The latest fund tip, hand-picked by our Investment Guidance team.
Fund of the Month November 2019
Reasons to buy
- The team is widely regarded as one of the leading Sustainable and Responsible Investing (SRI) teams in the industry having worked together for more than 18 years.
- The managers focus on high quality companies with strong and dependable growth prospects which promote or benefit from sustainable economic development.
- The funds multi-asset structure ensures a well-diversified portfolio resulting in a steady overall return.
- Long and impressive track record outperforming both the sector and benchmark consistently over 1, 3, 5 and 10 year periods with first quartile performance.
Things to be wary of
- Diversification of multi-asset funds means they capture some of the upside in a market rally but are likely to be outperformed by some single asset class funds.
- The fund has holdings which are denominated in currencies other than Sterling and may be affected by movements in exchange rates.
About the fund
The fund aims to achieve long term growth and to produce some income by investing in a broad range of worldwide investments. This is a multi-asset product and typically will invest between 45% and 85% in equities and up to 55% in bonds and cash.
Managed by Peter Michaelis and Simon Clements, both of whom have a depth of experience in sustainable investing, Liontrust’s Sustainable Investment team have worked together for more than 18 years and are widely regarded as one of the leading SRI teams in the industry.
The companies SRI process is central to the management of this fund. The fund is run on the belief that in a fast-changing world the companies that are likely to thrive are the ones which improve people’s quality of life. The managers believe that companies who are exposed to these growing, powerful trends offer the most attractive and sustainable investment potential.
The team’s investment approach identifies high quality companies with strong and dependable growth prospects aligning to three mega trends - better resource efficiency, improved health and greater safety and resilience – and 20 underlying themes within these trends. ‘Better resource efficiency’ looks for companies who improve the efficiency of energy use, improve water management, increase waste treatment and recycling. ‘Improved health’ incorporates companies who provide affordable healthcare, enable innovation in healthcare, deliver healthier foods and build better cities. The final theme is ‘Greater safety and resilience’ and looks for companies leading ESG management, who ensure a sustainable economy, improve auto safety, enhance digital security and encourage better monitoring of supply chains.
Companies chosen for the portfolio will exhibit robust business fundamentals, excellent management and strong growth prospects. The team also has an active approach to engagement and voting and in 2018 conducted over 200 company visits.
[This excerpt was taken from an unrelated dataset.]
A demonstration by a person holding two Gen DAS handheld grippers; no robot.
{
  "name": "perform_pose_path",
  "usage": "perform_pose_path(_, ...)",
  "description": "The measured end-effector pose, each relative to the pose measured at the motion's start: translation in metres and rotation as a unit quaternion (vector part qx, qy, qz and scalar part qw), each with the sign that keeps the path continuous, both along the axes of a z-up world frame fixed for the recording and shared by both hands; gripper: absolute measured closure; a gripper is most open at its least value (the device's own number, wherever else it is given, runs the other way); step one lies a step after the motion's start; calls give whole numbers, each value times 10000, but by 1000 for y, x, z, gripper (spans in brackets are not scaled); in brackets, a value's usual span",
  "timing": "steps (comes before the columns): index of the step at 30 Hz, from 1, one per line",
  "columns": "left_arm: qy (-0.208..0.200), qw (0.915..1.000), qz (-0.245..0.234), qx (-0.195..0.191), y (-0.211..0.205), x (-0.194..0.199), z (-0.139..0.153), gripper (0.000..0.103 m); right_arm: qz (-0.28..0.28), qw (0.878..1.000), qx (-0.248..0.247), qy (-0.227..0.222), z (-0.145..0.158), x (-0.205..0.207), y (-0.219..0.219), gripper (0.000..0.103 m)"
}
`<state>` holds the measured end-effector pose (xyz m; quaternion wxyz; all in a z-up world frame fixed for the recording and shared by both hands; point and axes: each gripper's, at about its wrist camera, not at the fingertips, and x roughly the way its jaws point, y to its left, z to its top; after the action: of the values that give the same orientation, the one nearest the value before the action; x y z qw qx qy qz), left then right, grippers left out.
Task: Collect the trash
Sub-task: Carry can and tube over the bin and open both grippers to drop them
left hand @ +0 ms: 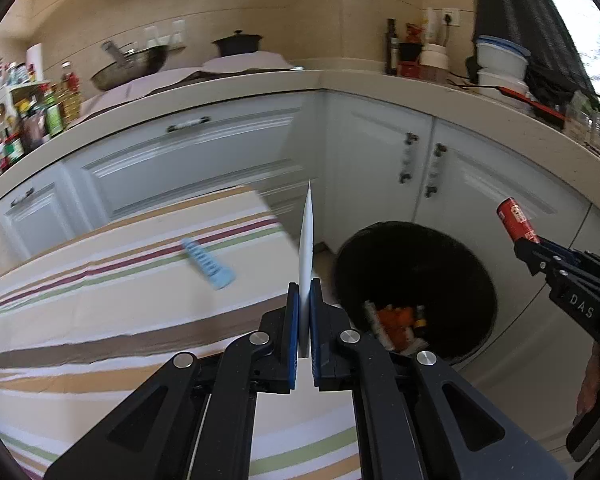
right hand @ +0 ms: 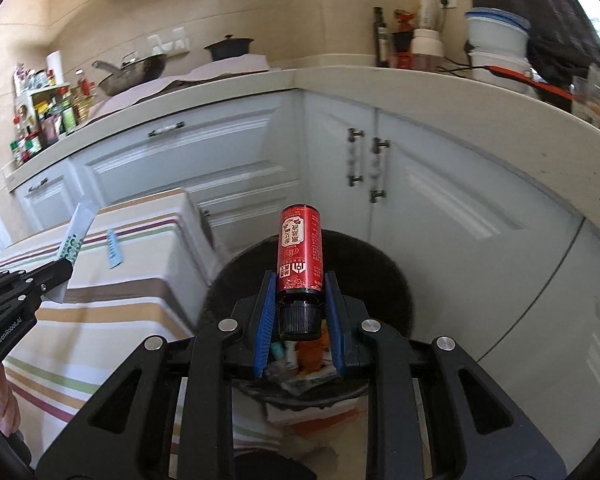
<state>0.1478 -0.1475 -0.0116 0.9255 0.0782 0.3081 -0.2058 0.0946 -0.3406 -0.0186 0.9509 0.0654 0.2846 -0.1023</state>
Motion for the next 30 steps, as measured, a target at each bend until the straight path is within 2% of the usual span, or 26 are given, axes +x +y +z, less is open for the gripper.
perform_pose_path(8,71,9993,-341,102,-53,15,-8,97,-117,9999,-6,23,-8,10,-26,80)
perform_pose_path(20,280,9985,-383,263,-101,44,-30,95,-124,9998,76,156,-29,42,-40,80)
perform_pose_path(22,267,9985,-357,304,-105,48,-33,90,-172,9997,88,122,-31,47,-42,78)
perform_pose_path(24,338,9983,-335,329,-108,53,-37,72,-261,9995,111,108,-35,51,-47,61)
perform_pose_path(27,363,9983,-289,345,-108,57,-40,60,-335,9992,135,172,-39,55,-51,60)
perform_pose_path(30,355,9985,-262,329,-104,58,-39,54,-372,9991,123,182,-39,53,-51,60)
Every four months the managers meet with an external advisory committee of 5 individuals who provide guidance in areas of social and environmental impact and the suitability of the fund’s holdings.
Portfolio positioning and performance
The portfolio is split between UK equities, World ex UK equities, UK government bonds, corporate bonds and cash. The managers allocate approx. 35% to each equity category and 10%-15% to each fixed income category. The fund will typically hold between 40 and 60 equities typically with a growth style bias and this concentrated portfolio indicates a high degree of manager conviction. When identifying fixed income the managers focus on risk avoidance by investing predominantly in corporate bonds with high quality issuers believing this to reduce bond-specific risk.
Whilst past performance is not a guide to future performance the fund has a long and impressive first quartile track record outperforming both the sector and benchmark over both 1,3 5 and 10 years on both a cumulative and discrete basis.
The funds multi-asset structure ensures a well-diversified portfolio allowing the fund to take advantage of market volatility, capturing market upside while cushioning capital during a market downturn. Investors should note that due to this diversification the fund may be outperformed by a single asset class fund in a market rally.